I looked up and noticed this cute girl watching me, but this was also the moment when I realized the futility of it all, so I did what any sensible, logical, disciplined music major would do: I started pounding my fingers randomly and as loud as I could while screaming into the mic. This brought a big smile to the girl. Now, there's a moment.
They Form Band. Argh.
Robert and I got hooked up with Dan, my roommate, and Bob to form a band. This was my first experience and the education was unforgettable. We joined with this scruffy, hair-always-in-his-face bass player from Ohio named John whom we used dubbed, "Bon" because he mumbled. We would practice at Bon's house and inevitably, when the volume was cranked, neighbors would complain and the police would be there in minutes. It was like the Keystone Cops were waiting right around the corner. I have never seen such quick law enforcement response before or since.
I loved the whole idea of being in a band, but had no idea what a royal pain in the ass it could be. I have to also point out that my playing and especially my singing skills were pretty dire at this point, but I thought I was so cool. The whole idea of singing and playing guitar felt so right. Problem was, the band got so divisive.
Poor Robert (guitar) had Bob(drummer) on his ass. Robert had a lot of trouble with rhythm and sometimes he would drive Bob insane. It frustrated him to the point of anger. I vividly recall Bob trying to get Robert to play even triplets for a Blue Oyster Cult tune. The split got worse as Dan and Bob joined forces wanting to us to play a club date long before John, Robert and myself felt we were ready.
To add even more fuckedupedness to the already fucked up situation, I invited a very nice guy named Greg to be our lead singer as I kept expressing my doubts as a vocalist. Greg came to one rehearsal, going with the classic country rock "Amy" which was then really popular. I don't recall how we got onto the subject, but situation raised it's nasty head. I asked him flat-out what his opinion was and his was no revelation: Dan and Bob were about getting out into clubs and playing, while John, Robert and me wanted to rehearse more. Sounds simple to resolve, right?
You're naive.
Being an old dude now, I cannot understand why this turned out to be such an issue. Reluctantly, I followed Dan into a little hole-in-the-wall and the club owner listened to our demo. She liked it, Dan booked the gig. I do not know what we charged, but I felt embarrassed and didn't think we were ready.

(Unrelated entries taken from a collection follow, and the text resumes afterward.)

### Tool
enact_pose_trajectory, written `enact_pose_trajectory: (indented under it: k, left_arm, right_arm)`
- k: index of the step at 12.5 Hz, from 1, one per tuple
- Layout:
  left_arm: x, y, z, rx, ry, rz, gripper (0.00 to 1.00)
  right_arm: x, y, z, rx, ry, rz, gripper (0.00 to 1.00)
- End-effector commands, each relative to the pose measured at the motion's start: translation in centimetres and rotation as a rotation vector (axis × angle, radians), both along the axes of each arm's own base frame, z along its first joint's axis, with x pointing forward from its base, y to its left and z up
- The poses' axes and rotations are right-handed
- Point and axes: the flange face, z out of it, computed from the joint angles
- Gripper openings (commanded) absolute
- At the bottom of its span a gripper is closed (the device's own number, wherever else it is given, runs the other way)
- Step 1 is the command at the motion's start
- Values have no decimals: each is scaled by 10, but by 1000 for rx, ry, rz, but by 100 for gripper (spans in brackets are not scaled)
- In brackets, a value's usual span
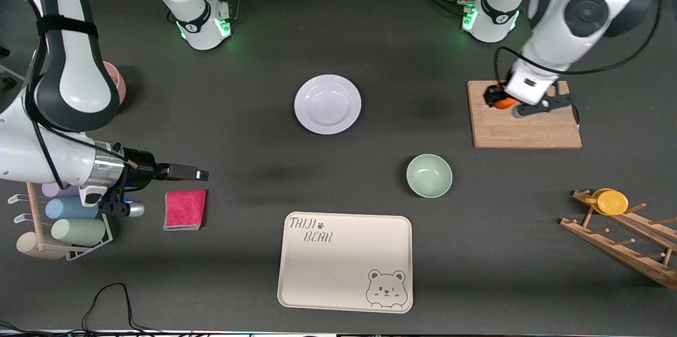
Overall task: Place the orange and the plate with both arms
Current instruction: 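Carry the orange with the left gripper while the right gripper moves out, then lower the orange onto the white plate and open the left gripper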
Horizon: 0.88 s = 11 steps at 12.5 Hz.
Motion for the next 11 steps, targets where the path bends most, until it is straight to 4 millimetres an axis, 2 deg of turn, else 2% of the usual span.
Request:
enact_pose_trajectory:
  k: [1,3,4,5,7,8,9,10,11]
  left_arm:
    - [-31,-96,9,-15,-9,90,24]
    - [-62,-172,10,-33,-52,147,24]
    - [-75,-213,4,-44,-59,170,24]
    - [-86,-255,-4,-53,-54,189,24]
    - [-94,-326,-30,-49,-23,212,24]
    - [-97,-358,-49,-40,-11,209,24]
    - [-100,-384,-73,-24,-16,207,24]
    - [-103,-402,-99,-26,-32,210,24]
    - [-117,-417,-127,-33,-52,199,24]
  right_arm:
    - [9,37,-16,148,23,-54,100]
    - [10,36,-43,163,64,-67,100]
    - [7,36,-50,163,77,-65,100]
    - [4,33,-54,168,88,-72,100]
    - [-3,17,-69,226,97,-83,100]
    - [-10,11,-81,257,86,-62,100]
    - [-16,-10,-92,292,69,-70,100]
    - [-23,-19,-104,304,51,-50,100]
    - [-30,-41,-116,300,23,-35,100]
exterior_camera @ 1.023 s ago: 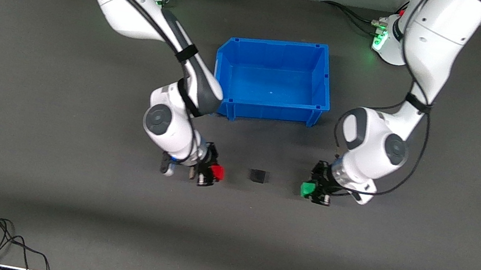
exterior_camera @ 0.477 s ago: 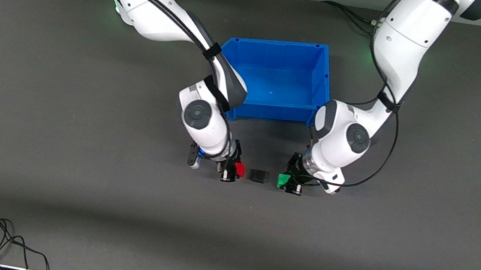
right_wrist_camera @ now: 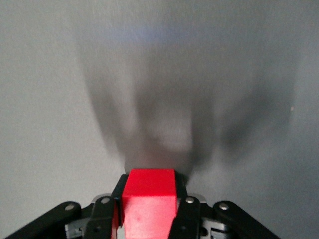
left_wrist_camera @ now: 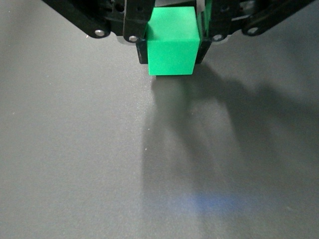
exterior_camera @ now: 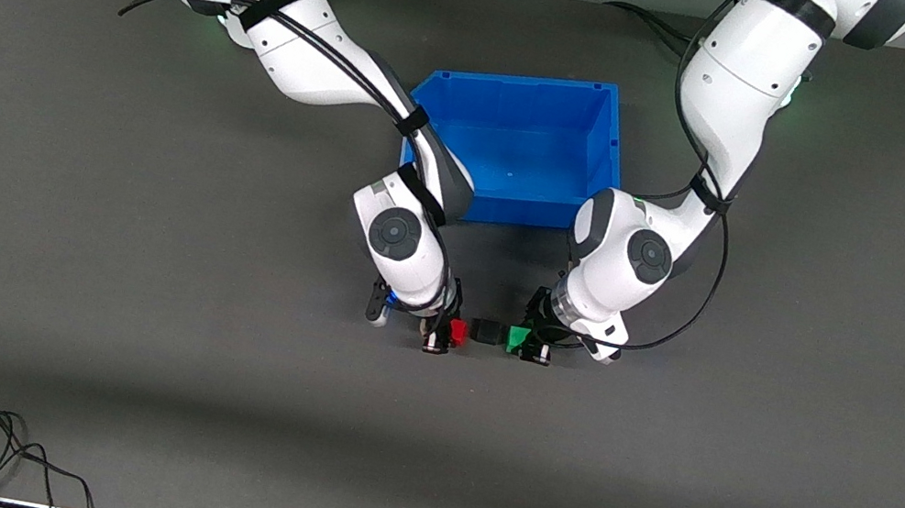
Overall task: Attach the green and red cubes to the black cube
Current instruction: 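Carry the red and green cubes toward the black cube with both grippers, then press the red and green cubes against the black cube's sides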
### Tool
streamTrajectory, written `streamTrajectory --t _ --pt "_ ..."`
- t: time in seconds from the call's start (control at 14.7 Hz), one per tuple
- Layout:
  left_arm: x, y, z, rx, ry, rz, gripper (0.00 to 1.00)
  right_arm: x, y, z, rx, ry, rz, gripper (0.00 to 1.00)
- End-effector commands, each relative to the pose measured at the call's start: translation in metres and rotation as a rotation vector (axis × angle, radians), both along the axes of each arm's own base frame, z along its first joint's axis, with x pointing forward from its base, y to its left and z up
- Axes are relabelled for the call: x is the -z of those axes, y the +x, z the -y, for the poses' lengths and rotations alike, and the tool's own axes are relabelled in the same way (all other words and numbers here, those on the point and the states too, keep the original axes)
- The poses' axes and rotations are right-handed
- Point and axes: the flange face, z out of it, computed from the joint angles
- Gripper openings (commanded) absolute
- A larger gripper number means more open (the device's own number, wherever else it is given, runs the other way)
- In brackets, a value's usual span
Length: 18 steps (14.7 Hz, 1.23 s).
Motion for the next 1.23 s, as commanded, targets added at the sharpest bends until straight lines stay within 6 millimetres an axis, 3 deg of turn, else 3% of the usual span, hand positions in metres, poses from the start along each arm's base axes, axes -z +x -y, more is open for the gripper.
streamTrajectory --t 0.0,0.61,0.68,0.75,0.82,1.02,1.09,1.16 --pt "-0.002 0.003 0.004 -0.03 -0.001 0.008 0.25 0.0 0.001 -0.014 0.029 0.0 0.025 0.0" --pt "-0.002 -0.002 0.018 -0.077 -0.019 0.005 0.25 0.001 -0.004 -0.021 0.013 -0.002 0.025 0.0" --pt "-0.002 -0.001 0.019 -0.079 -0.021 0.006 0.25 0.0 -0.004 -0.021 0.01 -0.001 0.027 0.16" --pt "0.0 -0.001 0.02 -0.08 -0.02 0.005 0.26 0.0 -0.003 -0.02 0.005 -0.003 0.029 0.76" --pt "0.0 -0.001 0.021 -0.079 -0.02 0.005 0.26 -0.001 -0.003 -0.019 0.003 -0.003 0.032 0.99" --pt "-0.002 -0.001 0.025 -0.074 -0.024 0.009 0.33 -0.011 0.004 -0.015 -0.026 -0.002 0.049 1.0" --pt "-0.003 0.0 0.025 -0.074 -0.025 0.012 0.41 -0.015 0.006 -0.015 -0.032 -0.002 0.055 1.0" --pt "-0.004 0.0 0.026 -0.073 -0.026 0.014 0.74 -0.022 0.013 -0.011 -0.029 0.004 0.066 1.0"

The Hard Times Band made its dubious debut at the Route 40 shithole. I think we played two nights. (Robert has all the archived tapes of these nightmares. He clearly has blackmail material. I cannot imagine the embarrassment.) We had a hodgepodge of tunes ranging from Bowie to Marshall Tucker, Merle Haggard to originals, but fighting within the group would never allow us to gain any kind of sound. In hindsight, it was way too early to be playing out.
Bon was an excellent bass player, but once on stage, he became so introverted and I believe (my recollection is stretched here) that it affected his memory. To be honest, he became even more eccentric than he already was-hard to imagine.
Bob, once agitated, would start speeding up like crazy (You know the old joke about drummers.) and thus what was a jog became a balls-out sprint. Robert, always looking a little lost, struggled with Bob's aggression, but held his place. Dan sat stone faced behind his keys. Then there was the idiot at the mic.